With organic, the future is in good hands. Environmental regeneration and community are at the heart of our work. They also happen to be at the heart of climate resilience. 


Fall

E-News Blurb

Corresponding Photo and Graphics.

Bounty Beyond the Harvest

This time of the year it's not uncommon to see (or partake in!) celebrations of farm bounty. After months of flavor-packed tomatoes, buttery potatoes, and juicy cucumbers, winter squash are ripening, and other winter storage root veggies await their harvest. This time of year, it’s to ignore just how much our local farms provide. In fact, our farms even generate bounty beyond the dinner table, beyond the eye.

The term "ecosystem services" refers to processes performed by natural resources that benefit humans in one way or another. Examples abound on Vermont organic farms like ours–take, for instance, on-farm ecosystem services that mitigate the effects of climate change and strengthen our resilience to them. While our soils are out there generating the bounty that crowns our harvest celebrations, they’re also sequestering carbon, strengthening water quality, and making our landscape and community more resilient to extreme weather events. Now that’s another kind of bounty!

When our natural resources and systems are thriving, they’re incredible allies in the fight against climate change, and Vermont organic farms like ours are organized around strengthening them. It means a lot to us to be climate-friendly farmers, and we appreciate your support of the farm, of our food, of our practices. When you partake in some of our harvest bounty, you’re supporting the bounty of ecosystem services our farm generates too–you’re taking the opportunity to support climate mitigation, and you’re investing in a more resilient future.

In these times of bounty, we’re filled with a sense of gratitude, for this opportunity to do this work, and for you–our farm family–for supporting it. Thank you for buying Vermont organic, thank you for buying climate-friendly.

 

Social Media Post

Corresponding Photo and Graphics.

Farm bounty takes many forms. Fresh, nutritious food? Check. Abundant natural resources? Check. A resilient local economy? Check. Help fight climate change–choose Vermont organic. Our practices produce delicious, nutritious food, but they also mitigate the effects of climate change and contribute to a more resilient future. 


Winter

E-News Blurb

Corresponding Graphics.

Winter’s Reflections: Climate-Friendly Farming and Gratitude

In these colder months, when the farm is quiet(er), our routines allow a bit more ease. The hectic hustle and bustle of spring, summer, and fall have faded into the rearview mirror, our days now structured, but not dominated, by chores. In the absence of a thousand urgent things, we’ve got a bit more space to rest, to read-up on potential new farm practices, and to plan for the season to come. Of course, spring starts early on a farm in Northern latitudes, seeding some crops inside as early as February to ensure they’ve got a long enough growing season, so we treasure the brief winter respite we get.

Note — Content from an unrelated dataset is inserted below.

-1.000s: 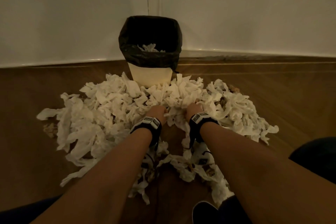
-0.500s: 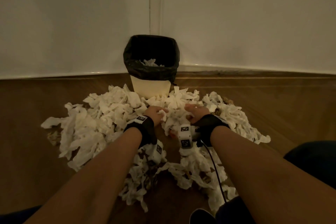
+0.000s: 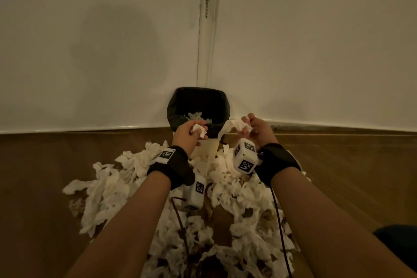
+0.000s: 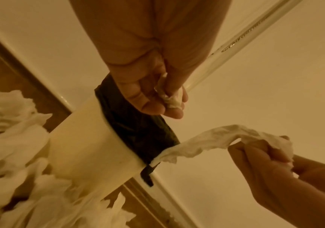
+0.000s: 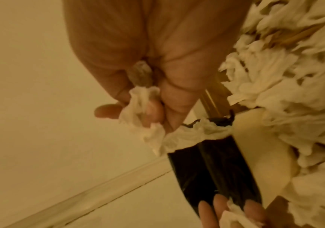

This winter, we’re reflecting on what it means to us to use climate-friendly farming practices, to grow food for our community in a way that contributes to climate resilience, not climate change. Environmental stewardship and regeneration were some of the primary reasons we got into farming in the first place, but knowing that our organic methods are some of our best allies in the pressing fight against climate change motivates us even more. 

From carbon sequestration to withstanding extreme weather events, our organic practices are not only reducing the impacts of climate change, but strengthening our resilience to it. And as we’re reflecting on all this, we’re especially lingering on our gratitude to you, our customers and farm family, for supporting us. Without you, we couldn’t do this work we love, this work we value tremendously. When you purchase our Vermont organic food, you make these climate-friendly practices possible, and give us a shot at a brighter future. We so appreciate you putting your weight behind this work, because we know it makes a difference. They say it takes a village, well, we’re sure glad this is ours.

 

Social Media Post

Corresponding Graphics.

Winter reflections from the farm: grateful for you, our farm family, for supporting our climate-friendly practices, for helping us build a resilient future.